- _Provided data_
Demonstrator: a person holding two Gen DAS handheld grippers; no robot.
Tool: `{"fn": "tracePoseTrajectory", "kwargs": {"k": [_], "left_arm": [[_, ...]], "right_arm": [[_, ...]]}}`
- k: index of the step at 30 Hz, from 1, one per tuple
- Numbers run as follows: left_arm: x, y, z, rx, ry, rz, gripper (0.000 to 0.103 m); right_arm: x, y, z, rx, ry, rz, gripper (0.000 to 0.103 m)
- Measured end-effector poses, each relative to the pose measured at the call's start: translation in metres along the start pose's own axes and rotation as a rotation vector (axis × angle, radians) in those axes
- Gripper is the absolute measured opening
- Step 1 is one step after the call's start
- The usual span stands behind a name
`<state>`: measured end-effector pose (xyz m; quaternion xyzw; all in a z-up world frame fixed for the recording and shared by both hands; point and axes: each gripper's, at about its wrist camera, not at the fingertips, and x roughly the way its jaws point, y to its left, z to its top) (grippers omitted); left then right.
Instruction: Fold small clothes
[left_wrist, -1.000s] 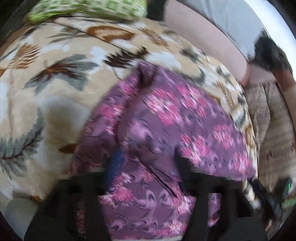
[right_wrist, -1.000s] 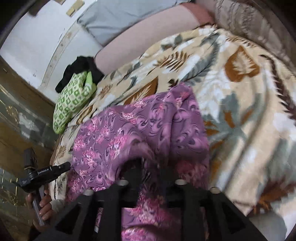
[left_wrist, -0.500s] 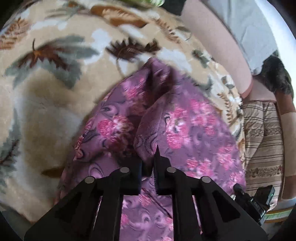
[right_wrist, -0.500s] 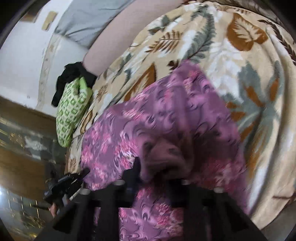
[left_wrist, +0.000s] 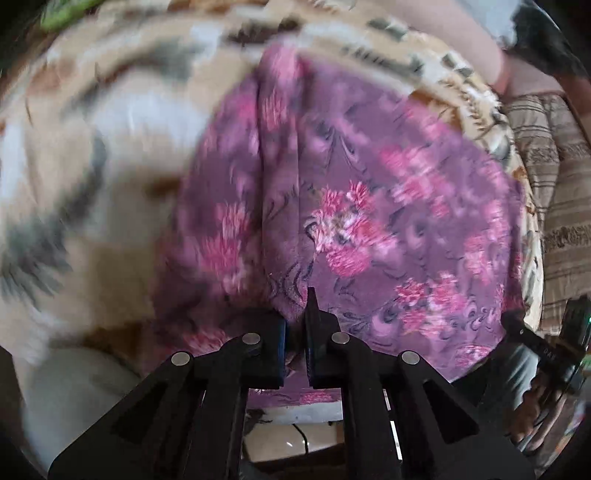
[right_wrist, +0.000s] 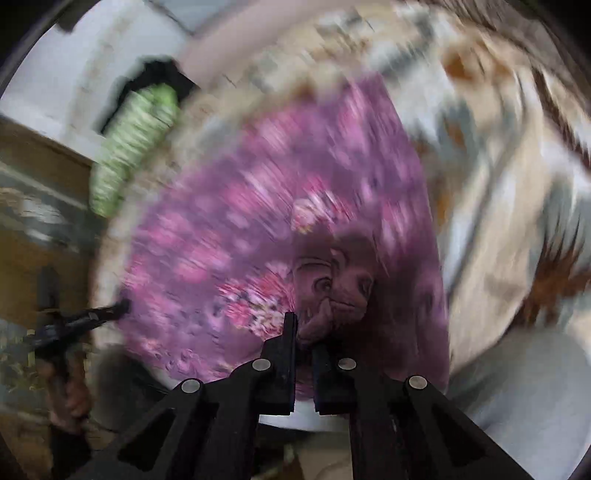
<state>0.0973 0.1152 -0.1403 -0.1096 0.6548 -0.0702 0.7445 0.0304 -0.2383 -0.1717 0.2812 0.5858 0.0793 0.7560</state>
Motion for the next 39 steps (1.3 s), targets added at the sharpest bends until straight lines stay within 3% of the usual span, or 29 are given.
{"fn": "tracePoseTrajectory", "kwargs": {"k": [3, 7, 9, 12, 15, 17, 21, 23, 24, 25, 27, 29, 31, 34, 35, 39], "left_arm": [[-0.010, -0.003, -0.008, 0.001, -0.073, 0.010, 0.007], [-0.013, -0.003, -0.014, -0.006, -0.075, -0.007, 0.007], [-0.024, -0.005, -0.017, -0.006, -0.101, -0.009, 0.007], [-0.023, -0.006, -0.024, 0.024, -0.106, 0.017, 0.008], [0.003, -0.003, -0.021, 0.009, -0.050, 0.050, 0.012], [-0.010, 0.001, -0.020, 0.002, -0.082, 0.007, 0.014], [-0.040, 0.013, -0.022, -0.021, -0.152, -0.022, 0.022], [-0.054, 0.017, -0.023, -0.024, -0.196, -0.026, 0.044], [-0.059, 0.019, -0.025, -0.035, -0.217, -0.022, 0.050], [-0.065, 0.021, -0.023, -0.054, -0.246, -0.006, 0.057], [-0.069, 0.020, -0.019, -0.056, -0.273, 0.032, 0.060], [-0.063, 0.013, -0.006, -0.034, -0.274, 0.118, 0.060], [-0.052, 0.013, 0.005, -0.005, -0.255, 0.159, 0.060], [-0.031, 0.026, 0.017, -0.031, -0.193, 0.114, 0.060], [-0.028, 0.029, 0.021, -0.047, -0.189, 0.069, 0.060], [-0.020, 0.030, 0.028, -0.047, -0.167, 0.019, 0.060]], "right_arm": [[-0.012, 0.000, 0.000, 0.007, -0.048, 0.008, 0.006], [-0.019, 0.001, -0.001, -0.022, -0.048, -0.036, 0.006], [-0.028, 0.006, -0.002, -0.015, -0.054, -0.014, 0.006], [-0.039, 0.024, -0.002, -0.081, -0.089, -0.085, 0.006], [-0.003, 0.015, 0.004, -0.084, 0.007, -0.158, 0.006], [0.016, 0.003, 0.003, -0.025, 0.072, -0.122, 0.006], [-0.017, 0.001, 0.002, 0.019, -0.012, -0.034, 0.009], [-0.038, 0.004, -0.001, 0.001, -0.058, -0.002, 0.011], [-0.049, 0.009, -0.004, -0.013, -0.083, 0.007, 0.013], [-0.060, 0.014, -0.006, -0.029, -0.117, 0.009, 0.015], [-0.082, 0.024, -0.010, -0.055, -0.187, -0.010, 0.024], [-0.096, 0.037, -0.013, -0.069, -0.260, -0.021, 0.044], [-0.105, 0.061, -0.014, -0.128, -0.349, 0.003, 0.077], [-0.098, 0.089, -0.006, -0.241, -0.340, 0.066, 0.080], [-0.089, 0.100, -0.002, -0.269, -0.313, 0.100, 0.080], [-0.041, 0.131, 0.023, -0.295, -0.154, 0.253, 0.080]]}}
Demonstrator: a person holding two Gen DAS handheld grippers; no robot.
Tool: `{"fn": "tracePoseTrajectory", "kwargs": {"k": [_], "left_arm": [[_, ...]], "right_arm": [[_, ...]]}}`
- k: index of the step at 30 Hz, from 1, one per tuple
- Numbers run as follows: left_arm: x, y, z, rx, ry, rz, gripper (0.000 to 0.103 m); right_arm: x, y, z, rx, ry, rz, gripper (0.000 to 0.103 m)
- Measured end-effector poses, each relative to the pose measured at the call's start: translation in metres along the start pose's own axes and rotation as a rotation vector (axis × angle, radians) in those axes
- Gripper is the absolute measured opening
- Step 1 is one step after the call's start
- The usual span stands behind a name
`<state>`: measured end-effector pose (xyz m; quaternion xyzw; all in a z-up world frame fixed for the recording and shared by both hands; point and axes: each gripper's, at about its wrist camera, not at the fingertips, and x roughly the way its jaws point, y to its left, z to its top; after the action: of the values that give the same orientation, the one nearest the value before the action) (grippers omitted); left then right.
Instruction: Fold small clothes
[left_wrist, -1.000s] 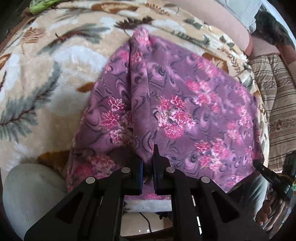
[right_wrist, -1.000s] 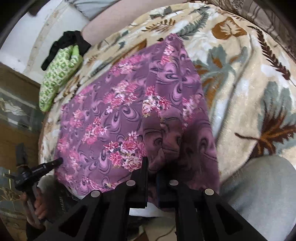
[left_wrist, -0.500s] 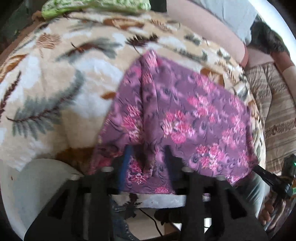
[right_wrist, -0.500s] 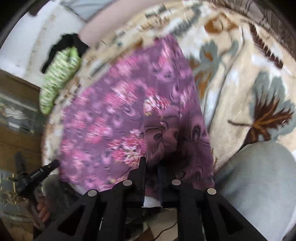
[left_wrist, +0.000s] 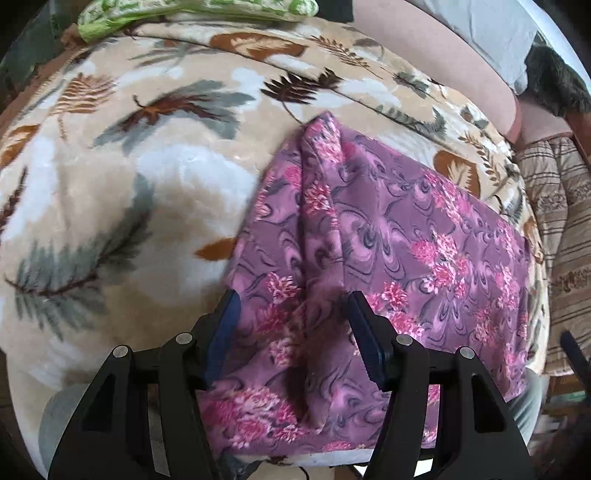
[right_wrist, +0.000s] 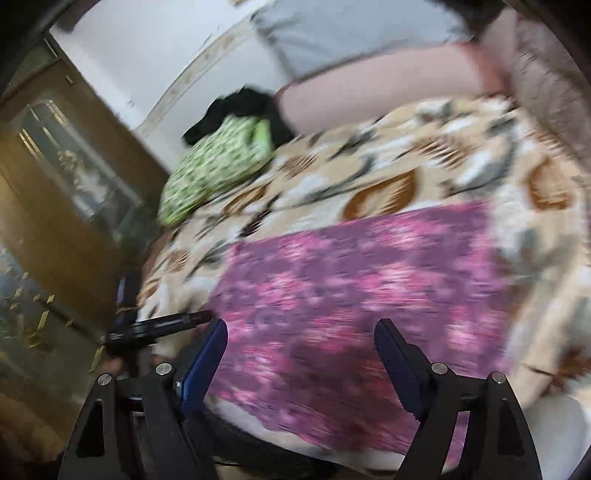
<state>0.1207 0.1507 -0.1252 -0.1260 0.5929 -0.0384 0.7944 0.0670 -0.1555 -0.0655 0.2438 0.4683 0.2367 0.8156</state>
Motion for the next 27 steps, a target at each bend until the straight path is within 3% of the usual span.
{"fn": "tracePoseTrajectory", "kwargs": {"k": [1, 5, 7, 11, 17, 19, 21, 23, 26, 27], "left_arm": [[0.004, 0.001, 0.000, -0.011, 0.020, -0.012, 0.060], [0.008, 0.008, -0.003, -0.057, 0.069, -0.058, 0.060], [0.005, 0.006, -0.008, -0.042, 0.100, -0.074, 0.061], [0.001, 0.011, -0.017, -0.060, 0.111, -0.063, 0.060], [-0.019, 0.022, -0.012, -0.096, -0.009, -0.057, 0.061], [-0.021, 0.025, -0.010, -0.105, -0.029, -0.015, 0.062], [-0.018, 0.029, -0.008, -0.128, -0.026, -0.001, 0.062], [-0.008, 0.032, -0.006, -0.144, 0.015, 0.013, 0.068], [0.002, 0.031, -0.004, -0.141, 0.076, -0.023, 0.074], [-0.001, 0.029, -0.005, -0.128, 0.073, -0.074, 0.076]], "right_arm": [[0.019, 0.001, 0.007, 0.019, 0.046, 0.061, 0.080], [0.076, 0.003, 0.025, 0.094, 0.154, 0.162, 0.080], [0.102, 0.009, 0.035, 0.122, 0.213, 0.179, 0.080], [0.137, 0.036, 0.047, 0.056, 0.291, 0.184, 0.079], [0.162, 0.053, 0.052, 0.031, 0.323, 0.191, 0.079], [0.164, 0.054, 0.052, 0.037, 0.318, 0.196, 0.079], [0.167, 0.055, 0.052, 0.044, 0.318, 0.199, 0.079], [0.166, 0.052, 0.051, 0.052, 0.320, 0.197, 0.079], [0.168, 0.050, 0.051, 0.059, 0.323, 0.193, 0.079], [0.169, 0.049, 0.051, 0.062, 0.325, 0.193, 0.079]]}}
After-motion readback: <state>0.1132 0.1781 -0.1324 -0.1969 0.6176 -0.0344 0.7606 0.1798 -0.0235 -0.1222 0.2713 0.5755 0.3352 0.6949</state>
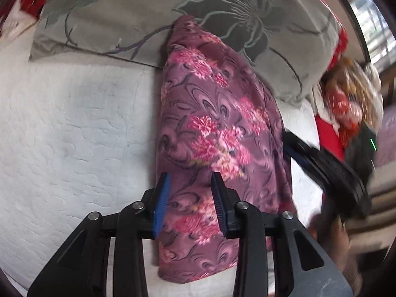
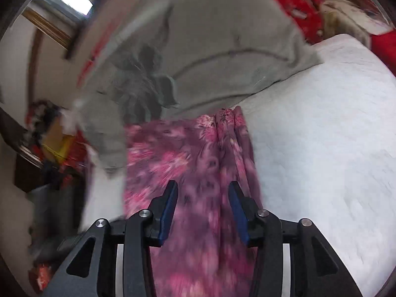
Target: Fold small clothes
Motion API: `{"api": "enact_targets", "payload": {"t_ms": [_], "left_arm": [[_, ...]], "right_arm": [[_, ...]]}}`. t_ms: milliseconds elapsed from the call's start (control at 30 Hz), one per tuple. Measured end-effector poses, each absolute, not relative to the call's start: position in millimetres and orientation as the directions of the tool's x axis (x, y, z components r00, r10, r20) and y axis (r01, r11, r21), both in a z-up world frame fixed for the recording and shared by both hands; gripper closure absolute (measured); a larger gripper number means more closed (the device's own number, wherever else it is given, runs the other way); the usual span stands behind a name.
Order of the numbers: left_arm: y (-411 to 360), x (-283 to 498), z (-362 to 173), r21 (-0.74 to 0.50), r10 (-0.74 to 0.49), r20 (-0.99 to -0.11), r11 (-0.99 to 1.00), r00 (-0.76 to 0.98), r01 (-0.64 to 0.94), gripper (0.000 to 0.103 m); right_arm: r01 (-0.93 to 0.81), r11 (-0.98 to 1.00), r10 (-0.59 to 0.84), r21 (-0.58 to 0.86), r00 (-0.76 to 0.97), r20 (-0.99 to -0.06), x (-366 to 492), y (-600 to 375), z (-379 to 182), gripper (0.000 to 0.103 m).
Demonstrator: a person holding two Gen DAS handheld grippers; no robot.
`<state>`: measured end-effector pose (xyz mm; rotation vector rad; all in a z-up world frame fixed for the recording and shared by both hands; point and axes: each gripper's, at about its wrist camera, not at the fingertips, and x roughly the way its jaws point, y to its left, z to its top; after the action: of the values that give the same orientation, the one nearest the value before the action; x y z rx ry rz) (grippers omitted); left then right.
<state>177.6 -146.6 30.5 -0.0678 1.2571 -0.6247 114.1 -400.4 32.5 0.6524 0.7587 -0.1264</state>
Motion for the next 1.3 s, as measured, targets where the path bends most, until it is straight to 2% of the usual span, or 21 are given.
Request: {"api": "enact_targets", "payload": {"t_ms": [67,133,200,267,400,467,533,633,700,733,800,900,1033,1133,1200,1233,1267,1300], "left_arm": [[-146,177,36,-0.337,-0.452,-0.866,0.842,0.212,0.422,0.071],[-148,176,39,-0.264,-0.405,-0.871,0.863,0.279,0.430,0.066],[-148,179,32,-0.223,-0.373,-0.875,0.876,0.308,0.427,0.062],[-154,182,16,-0.219,-0.360,-0.889,0.876,0.283,0.429,0.058],[-160,177,9,-0.192,-0.350,-0.887,0.874,0.302,0.447,0.057],[-154,173,16,-0.191,-0.351,-0.889,0.868,0.294,0.458,0.057],[-146,166,22,-0.222,-0.371,-0.887,0.865,0.275,0.450,0.057],[-137,147,18,-0.263,-0.397,-0.887,0.854,0.236,0.449,0.057],[-140,132,4,-0.227,-0.358,-0.906,0.861,0.225,0.455,0.057],[-144,124,-4,-0.202,-0.330,-0.919,0.865,0.216,0.459,0.057],[-150,113,-9,-0.165,-0.296,-0.929,0.869,0.223,0.467,0.056],[-155,102,-8,-0.121,-0.272,-0.928,0.868,0.257,0.481,0.056],[-154,98,-9,-0.113,-0.254,-0.935,0.875,0.247,0.470,0.056],[-151,100,-7,-0.116,-0.252,-0.937,0.879,0.243,0.463,0.056],[-154,100,-7,-0.116,-0.247,-0.938,0.883,0.242,0.454,0.056],[-153,100,-7,-0.113,-0.244,-0.939,0.884,0.242,0.453,0.056],[-154,99,-6,-0.111,-0.240,-0.940,0.885,0.241,0.451,0.056],[-143,94,-4,-0.112,-0.240,-0.941,0.886,0.239,0.449,0.056]], "right_arm": [[0.366,0.793,0.112,0.487,0.699,-0.707,135,-400,19,0.060],[0.340,0.799,0.123,0.496,0.715,-0.688,140,-398,22,0.097],[0.287,0.825,0.087,0.487,0.787,-0.611,131,-396,41,0.099],[0.316,0.821,0.022,0.476,0.815,-0.579,123,-403,48,0.099],[0.454,0.803,-0.022,0.385,0.669,-0.743,134,-418,10,0.099],[0.440,0.788,-0.007,0.431,0.706,-0.708,122,-418,11,0.097],[0.423,0.758,0.017,0.496,0.747,-0.664,100,-419,19,0.091],[0.326,0.728,0.172,0.603,0.764,-0.621,74,-416,14,0.079],[0.313,0.745,0.196,0.589,0.741,-0.642,59,-406,3,0.062],[0.325,0.770,0.191,0.548,0.703,-0.685,54,-398,-6,0.063],[0.301,0.811,0.179,0.501,0.687,-0.704,47,-391,-8,0.095],[0.257,0.835,0.135,0.487,0.762,-0.633,25,-386,12,0.096],[0.326,0.870,0.077,0.369,0.650,-0.756,23,-384,-6,0.095],[0.311,0.858,0.097,0.408,0.682,-0.725,2,-380,1,0.087],[0.298,0.851,0.129,0.433,0.681,-0.721,-16,-378,0,0.074],[0.299,0.857,0.126,0.420,0.669,-0.732,-20,-375,-3,0.071],[0.301,0.866,0.120,0.399,0.650,-0.751,-22,-373,-5,0.070],[0.298,0.879,0.114,0.372,0.627,-0.771,-23,-371,-10,0.077]]}}
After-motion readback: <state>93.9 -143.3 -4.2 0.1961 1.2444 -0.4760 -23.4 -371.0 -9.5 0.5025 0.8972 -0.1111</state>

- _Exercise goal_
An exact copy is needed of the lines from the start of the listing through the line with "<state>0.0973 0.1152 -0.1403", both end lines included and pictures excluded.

- _Solution_
Demonstrator: a person holding two Gen DAS handheld grippers; no robot.
Tool: `{"fn": "tracePoseTrajectory", "kwargs": {"k": [_], "left_arm": [[_, ...]], "right_arm": [[_, ...]]}}`
- k: index of the step at 30 Hz, from 1, one per tuple
- Numbers run as follows: left_arm: x, y, z, rx, ry, rz, gripper (0.000 to 0.103 m); right_arm: x, y, z, rx, ry, rz, gripper (0.000 to 0.103 m)
- Measured end-effector poses, each relative to the pose measured at the call's start: translation in metres along the start pose's own axes and rotation as a rotation vector (axis × angle, radians) in those axes
- Gripper is the absolute measured opening
- Step 1 is one step after the call's start
- The usual span stands behind a name
`<state>`: measured end-effector pose (xyz m; quaternion xyzw; all in a z-up world frame fixed for the recording and shared by both hands; point and axes: each gripper's, at about its wrist camera, not at the fingertips, and x roughly the way its jaws point, y to its left, z to its top) (grippers omitted); left then right.
Instruction: Fold small clothes
[left_wrist, -1.000s] 
[right_wrist, -1.000s] 
[left_wrist, -0.500s] 
[right_wrist, -0.500s] 
[left_wrist, +0.000s] 
[right_wrist, +0.000s] 
<state>0.0973 0.1152 -0.1403 -0.1096 0.6548 -0.0702 0.7445 0.0304 -0.2383 -0.1717 0.2812 0.5858 0.0793 0.7560</state>

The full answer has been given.